Mr. Trump relied on a prepared text for his speech on Monday, and he lightly struck some of the more familiar notes often heard after tragedies: He said that the United States needed to respond to the attack “as one united people” and that it would remain “a tolerant and open society.”
But he also argued that the determination of Mr. Obama and Mrs. Clinton not to use phrases like “radical Islamic terrorism” — which would surely antagonize Muslims — was tantamount to minimizing or ignoring tough truths about the enemy facing the United States and much of the West.
“The current politically correct response cripples our ability to talk and to think and act clearly,” he said. Later, he added about Mr. Obama and Mrs. Clinton: “They have put political correctness above common sense, above your safety, and above all else. I refuse to be politically correct.”
While Mr. Trump assailed Mrs. Clinton in his speech, Mrs. Clinton did not mention him by name in her own address on Monday.
Laying out her plan to combat jihadists, Mrs. Clinton spoke of the gravity of the threat facing America but refrained from predicting doom. “I have no doubt we can meet this challenge if we meet it together,” she said.
Senator Bernie Sanders called the presumptive Republican nominee Donald J. Trump “unfit to be president” after Mr. Trump’s comments on barring Muslim immigrants.
She warned against “scapegoating” and “eroding trust.” She pointedly said that the United States was “not a land of winners and losers.” And in calling for unity, she reached back to the Revolution, recalling how “13 squabbling colonies” managed to join together.
“As I look at American history, I see that this has always been a country of ‘we,’ not ‘me,’” she said. “We stand together because we are stronger together.”
To punctuate her point, Mrs. Clinton cited the days after the Sept. 11 attacks, recalling that Mr. Bush had warned against mistreating American Muslims.
“Let’s make sure we keep looking to the best of our country, to the best within each of us,” she said.
Michael Signer, a Democratic activist and the author of “Demagogue: The Fight to Save Democracy From Its Worst Enemies,” lamented that the Orlando attack had afforded Mr. Trump a new opportunity to stoke fears. “This was what we were all worried about, that some kind of national disaster would come along that would give him what he wants,” he said.
But some voters, after listening to Mrs. Clinton as well as Mr. Trump, said both of them were seizing on the massacre in Orlando for political purposes.
“I think those two are just using this as a way to push their campaigns ahead,” said Rob Stecz, 34, who works in the health care industry in Chicago and is not planning to vote for either candidate.
Clinton advisers argued emphatically that Mrs.
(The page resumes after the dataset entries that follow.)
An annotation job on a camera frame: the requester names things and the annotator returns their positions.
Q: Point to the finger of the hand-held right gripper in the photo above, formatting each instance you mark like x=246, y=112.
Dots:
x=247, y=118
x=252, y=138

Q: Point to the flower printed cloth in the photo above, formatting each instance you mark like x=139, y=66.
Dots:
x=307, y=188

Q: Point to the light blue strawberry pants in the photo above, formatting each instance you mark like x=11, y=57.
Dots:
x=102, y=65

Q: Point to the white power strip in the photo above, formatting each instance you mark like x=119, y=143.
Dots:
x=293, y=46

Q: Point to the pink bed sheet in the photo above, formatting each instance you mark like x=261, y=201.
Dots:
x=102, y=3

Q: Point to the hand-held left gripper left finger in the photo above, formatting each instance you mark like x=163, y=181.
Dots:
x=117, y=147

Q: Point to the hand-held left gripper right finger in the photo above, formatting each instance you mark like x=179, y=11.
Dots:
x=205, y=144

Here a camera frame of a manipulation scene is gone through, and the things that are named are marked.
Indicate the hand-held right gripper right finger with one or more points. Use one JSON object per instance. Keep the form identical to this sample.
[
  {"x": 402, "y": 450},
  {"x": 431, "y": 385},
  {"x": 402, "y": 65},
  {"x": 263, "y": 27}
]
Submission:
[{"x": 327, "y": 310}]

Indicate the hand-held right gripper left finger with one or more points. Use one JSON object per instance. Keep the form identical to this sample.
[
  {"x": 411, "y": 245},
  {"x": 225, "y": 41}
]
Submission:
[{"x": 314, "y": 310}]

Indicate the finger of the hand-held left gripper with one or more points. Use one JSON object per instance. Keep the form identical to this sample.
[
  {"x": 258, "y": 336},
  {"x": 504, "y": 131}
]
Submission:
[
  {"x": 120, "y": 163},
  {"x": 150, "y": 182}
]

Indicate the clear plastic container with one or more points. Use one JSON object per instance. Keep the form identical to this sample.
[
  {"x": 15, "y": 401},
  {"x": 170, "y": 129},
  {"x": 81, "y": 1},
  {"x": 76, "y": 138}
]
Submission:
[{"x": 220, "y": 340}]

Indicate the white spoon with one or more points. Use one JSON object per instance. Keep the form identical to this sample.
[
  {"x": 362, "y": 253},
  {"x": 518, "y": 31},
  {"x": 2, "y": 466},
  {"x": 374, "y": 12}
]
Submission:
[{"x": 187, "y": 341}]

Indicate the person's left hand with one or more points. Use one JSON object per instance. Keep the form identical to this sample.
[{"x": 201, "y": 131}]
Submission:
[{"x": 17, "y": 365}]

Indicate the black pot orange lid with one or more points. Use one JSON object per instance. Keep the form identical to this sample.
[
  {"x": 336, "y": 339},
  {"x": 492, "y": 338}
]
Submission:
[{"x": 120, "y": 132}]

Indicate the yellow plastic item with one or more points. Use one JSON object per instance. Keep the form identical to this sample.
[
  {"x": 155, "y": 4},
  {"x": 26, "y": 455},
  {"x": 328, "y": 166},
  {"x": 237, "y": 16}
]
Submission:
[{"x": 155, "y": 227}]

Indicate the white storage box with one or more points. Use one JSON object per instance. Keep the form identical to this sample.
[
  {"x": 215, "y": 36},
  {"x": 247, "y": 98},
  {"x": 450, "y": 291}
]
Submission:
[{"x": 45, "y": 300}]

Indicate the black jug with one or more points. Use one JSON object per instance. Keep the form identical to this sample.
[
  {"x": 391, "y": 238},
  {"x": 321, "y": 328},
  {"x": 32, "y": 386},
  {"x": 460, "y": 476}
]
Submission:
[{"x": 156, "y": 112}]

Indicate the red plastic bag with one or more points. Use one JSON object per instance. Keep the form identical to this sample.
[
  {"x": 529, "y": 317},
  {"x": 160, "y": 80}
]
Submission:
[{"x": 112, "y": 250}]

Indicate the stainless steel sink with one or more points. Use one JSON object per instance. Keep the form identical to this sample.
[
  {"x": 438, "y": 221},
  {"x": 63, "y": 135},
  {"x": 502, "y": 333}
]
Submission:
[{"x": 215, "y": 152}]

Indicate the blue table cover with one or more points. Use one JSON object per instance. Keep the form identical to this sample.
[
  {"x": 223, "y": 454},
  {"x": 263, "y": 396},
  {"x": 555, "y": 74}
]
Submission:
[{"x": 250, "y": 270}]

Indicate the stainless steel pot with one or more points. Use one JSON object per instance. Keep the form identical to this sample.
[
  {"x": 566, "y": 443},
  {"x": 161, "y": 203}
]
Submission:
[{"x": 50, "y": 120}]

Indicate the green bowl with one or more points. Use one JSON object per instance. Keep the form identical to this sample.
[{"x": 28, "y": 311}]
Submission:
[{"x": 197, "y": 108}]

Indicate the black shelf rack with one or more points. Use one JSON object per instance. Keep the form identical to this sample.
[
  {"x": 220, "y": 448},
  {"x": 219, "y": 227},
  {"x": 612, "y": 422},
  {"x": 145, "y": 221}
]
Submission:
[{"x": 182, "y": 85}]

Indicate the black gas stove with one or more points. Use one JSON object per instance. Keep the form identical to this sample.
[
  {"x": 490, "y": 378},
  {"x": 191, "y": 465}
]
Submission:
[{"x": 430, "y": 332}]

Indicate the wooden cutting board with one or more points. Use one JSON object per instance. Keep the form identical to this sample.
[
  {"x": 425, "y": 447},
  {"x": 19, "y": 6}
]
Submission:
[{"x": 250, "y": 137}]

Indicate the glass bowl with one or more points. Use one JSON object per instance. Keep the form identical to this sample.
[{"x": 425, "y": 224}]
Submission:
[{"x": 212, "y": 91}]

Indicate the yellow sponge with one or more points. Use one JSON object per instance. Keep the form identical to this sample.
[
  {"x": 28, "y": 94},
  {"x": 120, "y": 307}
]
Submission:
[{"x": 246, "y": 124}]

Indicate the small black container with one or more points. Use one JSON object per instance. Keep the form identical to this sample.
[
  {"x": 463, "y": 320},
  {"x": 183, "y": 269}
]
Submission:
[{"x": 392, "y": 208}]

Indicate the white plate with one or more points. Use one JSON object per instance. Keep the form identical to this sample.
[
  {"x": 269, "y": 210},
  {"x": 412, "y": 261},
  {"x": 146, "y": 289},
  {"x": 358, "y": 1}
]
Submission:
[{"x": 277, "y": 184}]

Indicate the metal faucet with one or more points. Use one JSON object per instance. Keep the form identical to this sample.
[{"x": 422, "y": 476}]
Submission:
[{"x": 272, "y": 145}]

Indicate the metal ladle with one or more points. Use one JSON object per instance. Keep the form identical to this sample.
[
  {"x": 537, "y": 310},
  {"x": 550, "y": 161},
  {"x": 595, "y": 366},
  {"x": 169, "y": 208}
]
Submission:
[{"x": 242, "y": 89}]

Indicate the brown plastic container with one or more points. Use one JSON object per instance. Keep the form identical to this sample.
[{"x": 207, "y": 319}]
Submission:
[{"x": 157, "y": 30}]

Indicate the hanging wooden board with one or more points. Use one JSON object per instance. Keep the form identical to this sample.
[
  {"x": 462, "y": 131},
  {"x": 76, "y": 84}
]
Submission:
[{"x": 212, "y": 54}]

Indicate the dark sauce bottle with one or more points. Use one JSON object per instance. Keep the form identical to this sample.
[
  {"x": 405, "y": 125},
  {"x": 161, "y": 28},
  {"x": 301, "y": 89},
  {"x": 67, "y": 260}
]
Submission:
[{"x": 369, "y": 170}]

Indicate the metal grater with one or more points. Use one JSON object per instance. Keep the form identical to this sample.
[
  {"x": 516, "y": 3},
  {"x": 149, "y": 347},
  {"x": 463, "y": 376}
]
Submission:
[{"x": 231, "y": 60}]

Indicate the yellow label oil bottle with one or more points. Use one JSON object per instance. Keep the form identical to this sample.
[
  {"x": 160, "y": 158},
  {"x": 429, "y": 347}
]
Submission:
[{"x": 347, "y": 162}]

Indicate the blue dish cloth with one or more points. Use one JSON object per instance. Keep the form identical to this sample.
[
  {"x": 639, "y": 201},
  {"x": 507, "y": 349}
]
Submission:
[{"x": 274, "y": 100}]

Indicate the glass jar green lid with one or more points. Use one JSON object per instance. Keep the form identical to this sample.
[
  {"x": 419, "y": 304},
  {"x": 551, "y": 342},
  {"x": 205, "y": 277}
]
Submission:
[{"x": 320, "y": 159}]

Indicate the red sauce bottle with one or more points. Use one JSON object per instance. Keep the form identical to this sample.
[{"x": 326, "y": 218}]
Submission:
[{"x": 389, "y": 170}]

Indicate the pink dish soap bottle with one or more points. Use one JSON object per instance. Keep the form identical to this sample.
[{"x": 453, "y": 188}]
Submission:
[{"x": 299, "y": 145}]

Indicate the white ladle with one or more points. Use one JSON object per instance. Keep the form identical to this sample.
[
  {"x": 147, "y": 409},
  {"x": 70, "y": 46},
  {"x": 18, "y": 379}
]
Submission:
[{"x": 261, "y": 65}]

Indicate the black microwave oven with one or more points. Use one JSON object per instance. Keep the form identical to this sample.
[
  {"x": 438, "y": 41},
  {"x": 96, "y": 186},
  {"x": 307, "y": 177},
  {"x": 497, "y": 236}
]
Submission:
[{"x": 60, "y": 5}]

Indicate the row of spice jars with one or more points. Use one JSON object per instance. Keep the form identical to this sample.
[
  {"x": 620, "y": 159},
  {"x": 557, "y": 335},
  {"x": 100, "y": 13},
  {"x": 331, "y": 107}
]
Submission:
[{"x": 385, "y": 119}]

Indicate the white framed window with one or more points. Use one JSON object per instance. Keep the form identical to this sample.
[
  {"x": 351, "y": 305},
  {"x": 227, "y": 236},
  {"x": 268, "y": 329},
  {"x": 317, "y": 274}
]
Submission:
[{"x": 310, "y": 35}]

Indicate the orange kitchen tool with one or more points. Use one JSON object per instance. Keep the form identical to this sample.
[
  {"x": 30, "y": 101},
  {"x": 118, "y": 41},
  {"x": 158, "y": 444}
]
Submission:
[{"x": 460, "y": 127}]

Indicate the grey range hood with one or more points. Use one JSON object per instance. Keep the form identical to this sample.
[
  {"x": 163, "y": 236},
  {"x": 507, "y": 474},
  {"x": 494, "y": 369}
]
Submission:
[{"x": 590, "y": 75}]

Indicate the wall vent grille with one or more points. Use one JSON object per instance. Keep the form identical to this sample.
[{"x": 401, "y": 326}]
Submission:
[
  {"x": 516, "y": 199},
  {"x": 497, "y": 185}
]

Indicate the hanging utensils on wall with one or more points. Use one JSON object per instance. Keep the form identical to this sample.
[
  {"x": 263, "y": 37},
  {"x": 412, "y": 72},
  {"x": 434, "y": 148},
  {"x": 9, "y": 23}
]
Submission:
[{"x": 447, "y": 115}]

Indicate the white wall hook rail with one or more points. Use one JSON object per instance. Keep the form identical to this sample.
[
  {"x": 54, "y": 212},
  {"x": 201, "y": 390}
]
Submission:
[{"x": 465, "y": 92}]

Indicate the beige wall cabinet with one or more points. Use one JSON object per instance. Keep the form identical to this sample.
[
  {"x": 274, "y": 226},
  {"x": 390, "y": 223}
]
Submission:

Clinton was not exploiting Orlando but rather approaching the attack with nuance and avoiding simplistic conclusions or easy answers.
Trump advisers, for their part, said Mr. Trump was simply leveling with the American people after eight years of mushy national security policy from Mrs. Clinton and Mr. Obama.
But leveling with the American people can mean different things. The historian Doris Kearns Goodwin recalled that the “aroused demagogic fear” after Pearl Harbor had led to the internment of tens of thousands of Japanese-Americans during World War II — something Mr. Trump has said that, while he hated the idea, he might have supported at the time.
Ms. Goodwin recalled the words of a young Japanese-American man from Seattle who had expressed shock at America as he was being herded off to a camp. “If we continue down this demagogic path,” she wrote in an email, “millions of our citizens may well be asking a similar question: Is this the same America we have known?”